Using Pythons (2.7) 'json' module I'm looking to process various JSON feeds. Unfortunately some of these feeds do not conform with JSON standards - in specific some keys are not wrapped in double speech-marks ("). This is causing Python to bug out.
Before writing an ugly-as-hell piece of code to parse and repair the incoming data, I thought I'd ask - is there any way to allow Python to either parse this malformed JSON or 'repair' the data so that it would be valid JSON?
Working example
import json
>>> json.loads('{"key1":1,"key2":2,"key3":3}')
{'key3': 3, 'key2': 2, 'key1': 1}
Broken example
import json
>>> json.loads('{key1:1,key2:2,key3:3}')
Traceback (most recent call last):
File "<stdin>", line 1, in <module>
File "C:\Python27\lib\json\__init__.py", line 310, in loads
return _default_decoder.decode(s)
File "C:\Python27\lib\json\decoder.py", line 346, in decode
obj, end = self.raw_decode(s, idx=_w(s, 0).end())
File "C:\Python27\lib\json\decoder.py", line 362, in raw_decode
obj, end = self.scan_once(s, idx)
ValueError: Expecting property name: line 1 column 1 (char 1)
I've written a small REGEX to fix the JSON coming from this particular provider, but I forsee this being an issue in the future.
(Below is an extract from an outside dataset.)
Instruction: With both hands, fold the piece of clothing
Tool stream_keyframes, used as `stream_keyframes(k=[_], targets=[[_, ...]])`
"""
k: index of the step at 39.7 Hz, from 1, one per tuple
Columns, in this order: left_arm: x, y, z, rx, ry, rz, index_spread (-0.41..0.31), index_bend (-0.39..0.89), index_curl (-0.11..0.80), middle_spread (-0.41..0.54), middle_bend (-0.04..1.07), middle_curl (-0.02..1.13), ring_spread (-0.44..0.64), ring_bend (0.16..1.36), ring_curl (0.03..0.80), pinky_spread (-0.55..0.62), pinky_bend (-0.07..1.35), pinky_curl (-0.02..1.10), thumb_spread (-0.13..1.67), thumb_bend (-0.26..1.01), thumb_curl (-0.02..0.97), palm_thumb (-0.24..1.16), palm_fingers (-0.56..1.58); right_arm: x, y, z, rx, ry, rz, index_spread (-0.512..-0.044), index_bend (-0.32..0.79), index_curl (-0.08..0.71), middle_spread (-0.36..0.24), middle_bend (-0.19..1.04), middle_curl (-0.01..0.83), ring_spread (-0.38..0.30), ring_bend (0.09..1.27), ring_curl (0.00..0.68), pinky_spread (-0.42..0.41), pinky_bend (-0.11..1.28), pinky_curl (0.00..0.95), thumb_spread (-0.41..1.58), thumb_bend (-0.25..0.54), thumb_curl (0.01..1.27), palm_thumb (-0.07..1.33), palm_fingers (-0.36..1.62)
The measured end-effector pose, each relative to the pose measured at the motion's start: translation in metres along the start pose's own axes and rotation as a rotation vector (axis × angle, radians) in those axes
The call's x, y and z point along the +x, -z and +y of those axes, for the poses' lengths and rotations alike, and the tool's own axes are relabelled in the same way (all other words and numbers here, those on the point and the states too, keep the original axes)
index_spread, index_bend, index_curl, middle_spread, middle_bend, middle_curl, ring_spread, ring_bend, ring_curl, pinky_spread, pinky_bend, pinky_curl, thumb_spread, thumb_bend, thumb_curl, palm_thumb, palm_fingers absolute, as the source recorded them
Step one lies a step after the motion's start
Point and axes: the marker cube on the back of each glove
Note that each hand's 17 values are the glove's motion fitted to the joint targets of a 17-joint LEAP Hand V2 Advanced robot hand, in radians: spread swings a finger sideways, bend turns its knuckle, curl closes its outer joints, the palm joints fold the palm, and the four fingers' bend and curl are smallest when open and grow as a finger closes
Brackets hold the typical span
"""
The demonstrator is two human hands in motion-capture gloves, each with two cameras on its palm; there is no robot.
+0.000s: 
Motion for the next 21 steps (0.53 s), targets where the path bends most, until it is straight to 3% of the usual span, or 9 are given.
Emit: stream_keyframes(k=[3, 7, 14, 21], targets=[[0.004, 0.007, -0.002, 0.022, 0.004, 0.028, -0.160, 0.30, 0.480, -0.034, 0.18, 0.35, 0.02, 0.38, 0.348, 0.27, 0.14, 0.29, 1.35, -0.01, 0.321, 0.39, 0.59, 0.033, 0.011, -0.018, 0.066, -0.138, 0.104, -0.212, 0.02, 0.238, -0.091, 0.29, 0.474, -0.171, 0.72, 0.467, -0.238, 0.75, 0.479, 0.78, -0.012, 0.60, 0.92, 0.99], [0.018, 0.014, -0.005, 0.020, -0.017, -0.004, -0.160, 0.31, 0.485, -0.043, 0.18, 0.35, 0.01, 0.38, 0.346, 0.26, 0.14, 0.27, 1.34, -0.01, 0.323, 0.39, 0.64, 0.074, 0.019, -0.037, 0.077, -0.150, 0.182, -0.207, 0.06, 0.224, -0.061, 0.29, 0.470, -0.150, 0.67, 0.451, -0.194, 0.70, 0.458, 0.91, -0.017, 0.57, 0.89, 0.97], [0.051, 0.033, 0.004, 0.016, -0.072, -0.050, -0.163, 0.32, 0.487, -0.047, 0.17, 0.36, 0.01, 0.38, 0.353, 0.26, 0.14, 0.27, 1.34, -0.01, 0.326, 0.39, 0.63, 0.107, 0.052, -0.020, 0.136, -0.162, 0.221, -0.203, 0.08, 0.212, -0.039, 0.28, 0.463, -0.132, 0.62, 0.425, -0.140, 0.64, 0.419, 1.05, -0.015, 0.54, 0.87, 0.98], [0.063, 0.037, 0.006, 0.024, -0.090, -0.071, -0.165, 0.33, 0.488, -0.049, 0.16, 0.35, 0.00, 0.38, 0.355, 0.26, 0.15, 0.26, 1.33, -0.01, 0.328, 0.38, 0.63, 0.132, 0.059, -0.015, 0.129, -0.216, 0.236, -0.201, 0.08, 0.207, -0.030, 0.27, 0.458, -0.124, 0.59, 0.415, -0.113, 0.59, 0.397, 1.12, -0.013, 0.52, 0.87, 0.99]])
Below is what I came up with.
>>> import re
>>> s = '{key1:1,key2:2,key3:3}'
>>> s = re.sub('([{,])([^{:\s"]*):', lambda m: '%s"%s":'%(m.group(1),m.group(2)),s)
>>> s
'{"key1":1,"key2":2,"key3":3}'
You're trying to use a JSON parser to parse something that isn't JSON. Your best bet is to get the creator of the feeds to fix them.
I understand that isn't always possible. You might be able to fix the data using regexes, depending on how broken it is:
j = re.sub(r"{\s*(\w)", r'{"\1', j)
j = re.sub(r",\s*(\w)", r',"\1', j)
j = re.sub(r"(\w):", r'\1":', j)
Another option is to use the demjson module which can parse json in non-strict mode.
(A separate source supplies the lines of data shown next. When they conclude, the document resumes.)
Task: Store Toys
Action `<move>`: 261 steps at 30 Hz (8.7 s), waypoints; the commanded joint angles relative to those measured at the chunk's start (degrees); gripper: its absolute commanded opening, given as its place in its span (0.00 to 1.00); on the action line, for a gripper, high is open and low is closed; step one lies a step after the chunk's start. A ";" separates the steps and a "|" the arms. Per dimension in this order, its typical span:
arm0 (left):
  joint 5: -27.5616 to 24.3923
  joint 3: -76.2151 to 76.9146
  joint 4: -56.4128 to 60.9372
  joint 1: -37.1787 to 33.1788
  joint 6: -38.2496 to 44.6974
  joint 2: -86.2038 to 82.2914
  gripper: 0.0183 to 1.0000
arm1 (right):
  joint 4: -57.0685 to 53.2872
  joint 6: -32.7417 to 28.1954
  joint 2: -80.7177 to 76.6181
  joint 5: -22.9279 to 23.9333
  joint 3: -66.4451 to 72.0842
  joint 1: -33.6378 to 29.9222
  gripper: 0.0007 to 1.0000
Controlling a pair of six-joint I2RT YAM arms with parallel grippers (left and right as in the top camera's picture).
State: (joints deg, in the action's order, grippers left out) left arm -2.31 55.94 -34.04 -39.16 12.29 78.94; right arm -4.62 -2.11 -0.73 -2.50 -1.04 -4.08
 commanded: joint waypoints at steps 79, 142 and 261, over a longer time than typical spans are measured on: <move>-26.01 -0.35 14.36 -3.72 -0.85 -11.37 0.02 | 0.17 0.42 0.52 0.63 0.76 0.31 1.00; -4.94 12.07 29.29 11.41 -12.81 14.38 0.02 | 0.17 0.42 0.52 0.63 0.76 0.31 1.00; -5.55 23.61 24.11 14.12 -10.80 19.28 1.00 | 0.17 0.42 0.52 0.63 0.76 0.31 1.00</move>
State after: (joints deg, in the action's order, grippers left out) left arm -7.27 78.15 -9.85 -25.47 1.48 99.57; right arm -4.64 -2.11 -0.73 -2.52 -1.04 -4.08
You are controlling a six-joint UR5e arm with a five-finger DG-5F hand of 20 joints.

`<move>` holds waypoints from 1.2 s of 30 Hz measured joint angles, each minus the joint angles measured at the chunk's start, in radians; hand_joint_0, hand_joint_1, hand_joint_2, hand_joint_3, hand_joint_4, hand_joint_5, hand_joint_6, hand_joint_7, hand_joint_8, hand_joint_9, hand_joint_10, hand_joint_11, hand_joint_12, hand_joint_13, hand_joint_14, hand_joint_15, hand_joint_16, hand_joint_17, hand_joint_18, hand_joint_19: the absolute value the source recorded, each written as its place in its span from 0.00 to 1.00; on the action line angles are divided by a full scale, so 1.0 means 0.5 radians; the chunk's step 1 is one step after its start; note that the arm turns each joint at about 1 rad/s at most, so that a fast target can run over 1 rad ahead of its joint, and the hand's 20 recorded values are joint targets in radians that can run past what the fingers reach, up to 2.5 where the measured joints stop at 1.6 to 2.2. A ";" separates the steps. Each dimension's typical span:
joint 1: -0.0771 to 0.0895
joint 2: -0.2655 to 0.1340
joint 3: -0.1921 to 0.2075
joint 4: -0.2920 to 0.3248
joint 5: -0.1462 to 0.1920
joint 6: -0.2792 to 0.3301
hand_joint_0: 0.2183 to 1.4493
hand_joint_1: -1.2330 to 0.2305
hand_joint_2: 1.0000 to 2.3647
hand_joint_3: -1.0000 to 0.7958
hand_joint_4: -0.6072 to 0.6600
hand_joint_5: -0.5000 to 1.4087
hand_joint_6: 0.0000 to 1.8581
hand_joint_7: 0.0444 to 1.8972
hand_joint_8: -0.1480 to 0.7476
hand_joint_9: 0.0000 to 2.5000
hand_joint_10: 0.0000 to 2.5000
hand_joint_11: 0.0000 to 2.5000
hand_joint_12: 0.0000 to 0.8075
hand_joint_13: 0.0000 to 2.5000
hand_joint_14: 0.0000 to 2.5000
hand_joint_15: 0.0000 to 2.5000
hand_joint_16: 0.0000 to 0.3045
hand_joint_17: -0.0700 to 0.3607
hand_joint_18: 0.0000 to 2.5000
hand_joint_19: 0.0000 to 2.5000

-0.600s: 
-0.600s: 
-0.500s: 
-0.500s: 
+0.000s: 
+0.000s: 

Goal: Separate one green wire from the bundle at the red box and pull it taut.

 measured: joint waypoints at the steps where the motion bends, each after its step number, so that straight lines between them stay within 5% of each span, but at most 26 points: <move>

The regular expressions pointed out by Ned and cheeseinvert don't take into account when the match is inside a string.
See the following example (using cheeseinvert's solution):
>>> fixLazyJsonWithRegex ('{ key : "a { a : b }", }')
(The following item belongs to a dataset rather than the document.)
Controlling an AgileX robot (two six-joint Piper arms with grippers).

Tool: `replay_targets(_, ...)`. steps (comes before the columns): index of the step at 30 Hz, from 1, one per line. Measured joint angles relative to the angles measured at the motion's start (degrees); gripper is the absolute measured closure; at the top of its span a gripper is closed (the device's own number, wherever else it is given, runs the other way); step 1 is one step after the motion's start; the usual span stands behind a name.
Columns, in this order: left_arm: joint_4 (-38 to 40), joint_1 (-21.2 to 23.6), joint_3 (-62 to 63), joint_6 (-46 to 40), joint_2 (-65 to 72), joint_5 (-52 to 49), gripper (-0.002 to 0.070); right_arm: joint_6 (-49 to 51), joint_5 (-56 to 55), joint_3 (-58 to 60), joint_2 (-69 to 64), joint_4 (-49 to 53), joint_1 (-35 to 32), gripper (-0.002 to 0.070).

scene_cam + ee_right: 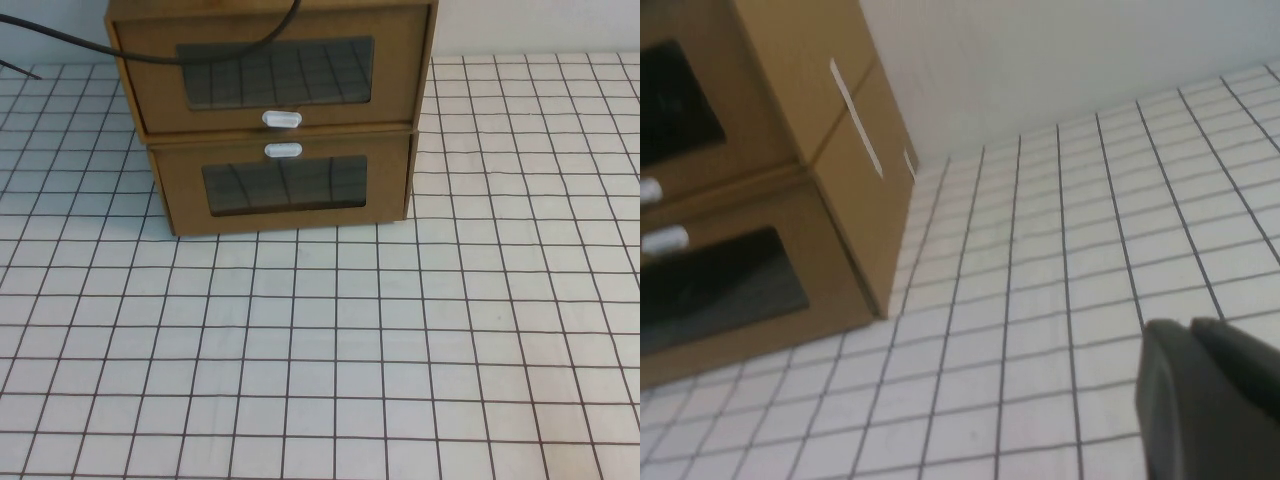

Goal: Open the shoe box
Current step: 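Pull the top drawer of the cardboard box fully open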

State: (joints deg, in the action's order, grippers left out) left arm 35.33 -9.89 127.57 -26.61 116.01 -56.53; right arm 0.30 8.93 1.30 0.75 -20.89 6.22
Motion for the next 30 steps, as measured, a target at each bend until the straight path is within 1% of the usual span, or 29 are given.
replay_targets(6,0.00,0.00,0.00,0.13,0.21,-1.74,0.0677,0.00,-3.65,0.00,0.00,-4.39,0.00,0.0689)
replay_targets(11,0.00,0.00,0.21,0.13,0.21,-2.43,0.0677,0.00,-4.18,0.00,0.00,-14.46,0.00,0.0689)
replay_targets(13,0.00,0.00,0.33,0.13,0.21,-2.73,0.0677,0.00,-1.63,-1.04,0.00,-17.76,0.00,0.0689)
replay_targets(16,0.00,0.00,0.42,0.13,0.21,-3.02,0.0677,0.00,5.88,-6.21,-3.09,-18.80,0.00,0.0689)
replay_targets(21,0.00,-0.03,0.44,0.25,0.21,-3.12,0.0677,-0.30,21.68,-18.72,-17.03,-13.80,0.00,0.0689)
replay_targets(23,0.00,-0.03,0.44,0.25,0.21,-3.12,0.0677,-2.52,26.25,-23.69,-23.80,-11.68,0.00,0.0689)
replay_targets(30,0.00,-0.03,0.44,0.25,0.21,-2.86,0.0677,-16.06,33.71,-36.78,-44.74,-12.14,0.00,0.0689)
'{ "key" : "a { "a": b }" }'
The problem is that the expected output is:
'{ "key" : "a { a : b }" }'
Since JSON tokens are a subset of python tokens, we can use python's tokenize module.
Please correct me if I'm wrong, but the following code will fix a lazy json string in all the cases:
import tokenize
import token
from StringIO import StringIO
def fixLazyJson (in_text):
tokengen = tokenize.generate_tokens(StringIO(in_text).readline)
result = []
for tokid, tokval, _, _, _ in tokengen:
# fix unquoted strings
if (tokid == token.NAME):
if tokval not in ['true', 'false', 'null', '-Infinity', 'Infinity', 'NaN']:
tokid = token.STRING
tokval = u'"%s"' % tokval
# fix single-quoted strings
elif (tokid == token.STRING):
if tokval.startswith ("'"):
tokval = u'"%s"' % tokval[1:-1].replace ('"', '\\"')
# remove invalid commas
elif (tokid == token.OP) and ((tokval == '}') or (tokval == ']')):
if (len(result) > 0) and (result[-1][1] == ','):
result.pop()
# fix single-quoted strings
elif (tokid == token.STRING):
if tokval.startswith ("'"):
tokval = u'"%s"' % tokval[1:-1].replace ('"', '\\"')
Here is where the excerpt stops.